Здесь я хотел бы разобрать другое — понятие классической войны. Это классика: вот он, враг; вот он, друг; вот он, фронт; вот они, страшные повреждения, которые враг тебе наносит; вот твое осознание того, что враг абсолютный; вот твоя консолидация с другими для борьбы с этим врагом («наше дело правое, враг будет разбит, победа будет за нами»). Все. Это та идеальная война, к которой русские подготовлены столетиями, в которой они всегда показывали невероятно высокие качества, особенно когда были вдохновлены великой идеей.
Наступило время совершенно других войн — диффузных, рассеянных, в которых никогда не понятно, что значит та или иная фигурка (точка) в клеточке на доске, и почему ее туда поставили, и почему рядом с ней находится другая фигурка (в огороде бузина, в Киеве дядька), и какая связь между одним элементом этой композиции и другим (рис. 1).
Так вот, наступило время таких — композиционных, диффузных, интеллектуальных, изощренных — войн. Как мне лично кажется (я не готов отстаивать это утверждение и предлагаю рассмотреть его в качестве гипотезы), специально изобретенных во многом для того, чтобы победить именно русских. После того как во Второй мировой войне выяснилось, что в обычной классической войне их победить нельзя.

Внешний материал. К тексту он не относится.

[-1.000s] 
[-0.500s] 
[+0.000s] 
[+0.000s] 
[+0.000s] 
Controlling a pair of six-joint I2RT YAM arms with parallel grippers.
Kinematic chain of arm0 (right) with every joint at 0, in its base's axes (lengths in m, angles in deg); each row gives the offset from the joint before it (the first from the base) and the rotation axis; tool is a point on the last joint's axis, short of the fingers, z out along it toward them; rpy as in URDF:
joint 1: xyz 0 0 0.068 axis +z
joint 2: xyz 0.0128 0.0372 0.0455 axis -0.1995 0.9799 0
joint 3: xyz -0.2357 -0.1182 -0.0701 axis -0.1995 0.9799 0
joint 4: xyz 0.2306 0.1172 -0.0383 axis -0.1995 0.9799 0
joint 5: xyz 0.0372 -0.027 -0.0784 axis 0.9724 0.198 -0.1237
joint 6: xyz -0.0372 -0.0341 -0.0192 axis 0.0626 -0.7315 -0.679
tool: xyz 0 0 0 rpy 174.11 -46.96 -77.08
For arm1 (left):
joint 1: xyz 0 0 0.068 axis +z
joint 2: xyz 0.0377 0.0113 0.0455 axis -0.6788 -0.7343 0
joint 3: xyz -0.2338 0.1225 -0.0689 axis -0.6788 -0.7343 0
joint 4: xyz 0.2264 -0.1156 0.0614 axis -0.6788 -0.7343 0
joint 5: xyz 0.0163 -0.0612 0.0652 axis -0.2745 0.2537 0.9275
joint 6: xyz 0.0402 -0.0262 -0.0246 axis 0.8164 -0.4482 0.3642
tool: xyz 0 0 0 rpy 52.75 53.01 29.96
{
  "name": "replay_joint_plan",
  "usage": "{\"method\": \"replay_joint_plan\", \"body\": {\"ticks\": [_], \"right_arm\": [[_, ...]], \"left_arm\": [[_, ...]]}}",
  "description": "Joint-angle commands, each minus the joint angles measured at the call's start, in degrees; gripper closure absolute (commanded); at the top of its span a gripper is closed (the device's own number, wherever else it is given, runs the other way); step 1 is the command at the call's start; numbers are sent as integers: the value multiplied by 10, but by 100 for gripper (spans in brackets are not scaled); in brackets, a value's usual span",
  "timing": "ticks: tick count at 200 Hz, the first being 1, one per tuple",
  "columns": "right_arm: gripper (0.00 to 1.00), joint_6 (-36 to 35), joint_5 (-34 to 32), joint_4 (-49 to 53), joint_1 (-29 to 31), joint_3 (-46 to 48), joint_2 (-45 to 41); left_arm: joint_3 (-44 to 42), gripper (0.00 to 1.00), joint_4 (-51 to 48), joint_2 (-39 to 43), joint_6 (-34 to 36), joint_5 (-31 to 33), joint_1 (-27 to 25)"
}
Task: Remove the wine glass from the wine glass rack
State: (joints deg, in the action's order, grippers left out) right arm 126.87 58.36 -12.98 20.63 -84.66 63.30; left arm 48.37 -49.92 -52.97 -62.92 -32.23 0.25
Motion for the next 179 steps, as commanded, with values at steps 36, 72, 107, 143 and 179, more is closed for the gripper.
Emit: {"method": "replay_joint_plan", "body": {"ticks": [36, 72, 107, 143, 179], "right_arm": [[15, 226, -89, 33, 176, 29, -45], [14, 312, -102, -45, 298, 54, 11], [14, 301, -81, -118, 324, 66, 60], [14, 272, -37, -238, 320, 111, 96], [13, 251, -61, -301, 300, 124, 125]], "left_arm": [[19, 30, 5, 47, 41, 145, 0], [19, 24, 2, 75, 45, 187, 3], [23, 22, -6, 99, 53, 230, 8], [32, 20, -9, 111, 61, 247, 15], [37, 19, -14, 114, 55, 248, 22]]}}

Фактически, это было учтено и сделано в ходе так называемой перестройки: к 1991 году Советский Союз распался — и ни один самолет не взлетел, ни один танк не двинулся, чтобы атаковать противника. Противник победил. Никсон называл это «победой без войны». Победа без войны — это победа в чем-то другом.
Что значит «без войны»? Если даже «холодной войны» нет, а есть что-то другое… Что же?
Это игра. Игра, когда фигуры расставляются по довольно сложной системе ячеек сложным образом. И когда они, в конечном итоге, будут расставлены так, что все фигурки окажутся на нужных местах, наступает смерть. А до этого ничего не наступает: нет противника — нет реакции. Как говорили мои друзья из спецназа: «Враг нас предал».
Мы сейчас имеем дело именно с этим видом почти нераспознаваемых интеллектуальных изощренных войн, к которым сознание народа не подготовлено. Могу сказать больше: сознание ни одного народа в мире не подготовлено к подобного рода войнам, но элита обычно ведет их (не зря такие термины, как «игра», очень тесно связаны с элитой — «большая игра», «великая игра», «великая шахматная доска» и т. д.) и защищает народ. В сущности, в этом — ее служение народу.
Наша элита в значительной степени или предала народ и играет на стороне противника, или капитулировала и не хочет играть вообще. Или — в той степени, в какой она есть, — это уже ультрапсевдоэлита (то есть сообщество вчерашних ларечников, воров, не способных ни к чему, кроме как воровать, и не имеющих в мозгу даже сотой доли извилин, необходимых для того, чтобы видеть «великую шахматную доску»), и такая псевдоэлита просто находится вне всего этого.
Соответственно, народу, его представителям — тем, кто в подобных супертрагических обстоятельствах называется контрэлитой, — придется участвовать в войнах, в которых народы еще никогда не участвовали. Потому что в данной ситуации альтернатива подобному участию — гибель.
Отсюда — колоссальная важность задачи политического образования. Отсюда такая же важность всего того, что мы называем сложностью. Это же не сложность ради сложности («Тебе как?» — «Чем сложнее, тем лучше!») — это вопрос о том, что именно так будут до определенного момента с нами воевать, добиваясь подавляющего позиционного преимущества в сложной игре. И после этого — «кладите вашего ферзя на бок». Как только ферзь будет положен на бок, начнутся процессы, по отношению к которым весь сегодняшний ужас меркнет.
Итак, надо играть, рассматривая одновременно малые и большие поля, большие и малые фигуры, полуанекдотические эпизоды и крупнейшие концептуальные коллизии — все это вместе именно потому, что так устроена та самая диффузная война, игра в многомерном пространстве с множеством недоопределенных переменных. То есть та специальная война, которая обрушилась на голову нашего народа и первый тур в которой, первую фазу в которой мы уже проиграли.
Надо отдавать себе отчет, что мы ее проиграли. Бессмысленно по этому поводу надувать щеки, надо просто делать из этого выводы. Тогда следом за проигрышем «под Нарвой» будет «Полтавская битва». «И за учителей своих/ Заздравный кубок подымает»… Тогда мы выиграем решающую схватку в этой войне и всю войну в целом. Потому что пока мы проиграли первую страшную схватку. И оказались страшно наказаны за этот проигрыш.